Do Diesels live a long time - yes! My first VW Diesel had 500,000km on it
and only a ring job was done to it.
So to answer your question, could a gas powered rabbit have done the same
thing (tow a Vanagon). Yes, quite easily but you are putting yourself and
others in danger when you try to stop.
At 08:47 5/24/98 -0400, Mark Thoma wrote:
>Steve,
>Your post is obviously worth quite a lot less than 2 cents. I'm figuring
>completely worthless actually. The volkwagon 1.6 diesel is obviously every
>bit as good as the Benz or Cat diesel, as it's been successfully used in
>hundreds of thousands if not millions of rabbits and jetta worldwide, many
>of which are still running. If the engine failed in the Vanagon aplication
>it might have been because the owners tried to make it perform like it's
>higher rpm gasoline cousin. These engines will not live long at 5000 rpm.

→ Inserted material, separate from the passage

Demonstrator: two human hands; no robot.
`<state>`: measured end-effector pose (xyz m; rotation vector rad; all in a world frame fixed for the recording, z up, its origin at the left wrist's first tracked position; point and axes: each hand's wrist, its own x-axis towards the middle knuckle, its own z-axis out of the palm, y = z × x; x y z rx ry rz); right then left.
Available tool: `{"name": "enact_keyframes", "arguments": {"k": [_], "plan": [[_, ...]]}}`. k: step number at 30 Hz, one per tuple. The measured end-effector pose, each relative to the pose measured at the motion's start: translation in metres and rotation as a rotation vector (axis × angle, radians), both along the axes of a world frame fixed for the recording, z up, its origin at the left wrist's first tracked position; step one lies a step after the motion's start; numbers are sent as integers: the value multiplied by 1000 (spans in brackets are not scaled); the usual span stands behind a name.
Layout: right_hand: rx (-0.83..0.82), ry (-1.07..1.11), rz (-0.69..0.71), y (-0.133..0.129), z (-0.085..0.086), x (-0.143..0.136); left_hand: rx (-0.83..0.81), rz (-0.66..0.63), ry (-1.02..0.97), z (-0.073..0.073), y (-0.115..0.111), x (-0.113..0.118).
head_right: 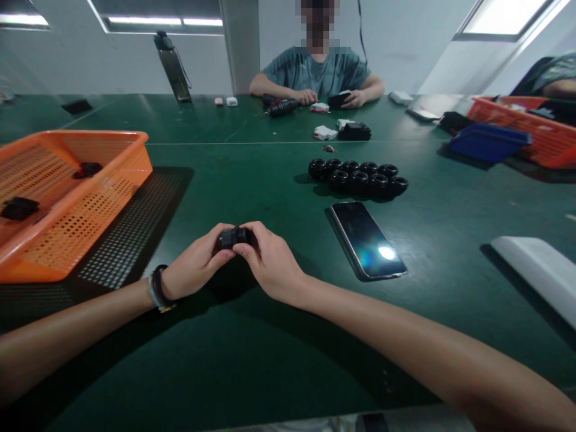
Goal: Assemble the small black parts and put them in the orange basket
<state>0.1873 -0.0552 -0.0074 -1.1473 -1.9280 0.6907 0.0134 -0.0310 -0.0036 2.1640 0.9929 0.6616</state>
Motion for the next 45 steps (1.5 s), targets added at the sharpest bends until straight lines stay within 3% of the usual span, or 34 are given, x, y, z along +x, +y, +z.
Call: {"name": "enact_keyframes", "arguments": {"k": [8, 15, 21, 25, 29, 32, 36, 41, 45], "plan": [[-223, 97, -21, -4, 7, -4, 239, 20, 77, -4, 5, -1], [-233, 9, 37, 8, 6, 2, 141, 44, 115, -1, 8, 2], [-178, -26, 91, 20, 3, 9, 237, 64, -21, -5, 11, -4], [-203, -20, 98, 24, 4, 11, 168, 6, -196, -11, 14, -6], [-134, -134, 15, 28, 7, 14, 147, -48, -269, -11, 12, -5], [-29, -198, -129, 40, 7, 23, 188, -79, -240, -8, 8, -4], [46, -259, -380, 64, 7, 48, 208, -95, -167, -5, 6, -2], [90, -329, -551, 89, 13, 85, 184, -88, -107, -4, 6, 0], [168, -430, -657, 99, 7, 106, 180, -106, -79, -7, 6, 0]]}}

>But I'm soooooo tired of obviously pretty ignorant people continuing to feed
>the misconception that volkswagon diesels are somehow underpowered junk. A
>few months ago I towed a broken diesel vanagon from Philadelphia to
>Cleveland with my 1.6 litre rabbit pick-up turbo-diesel. Could a gas
>engined rabbit have done the same thing?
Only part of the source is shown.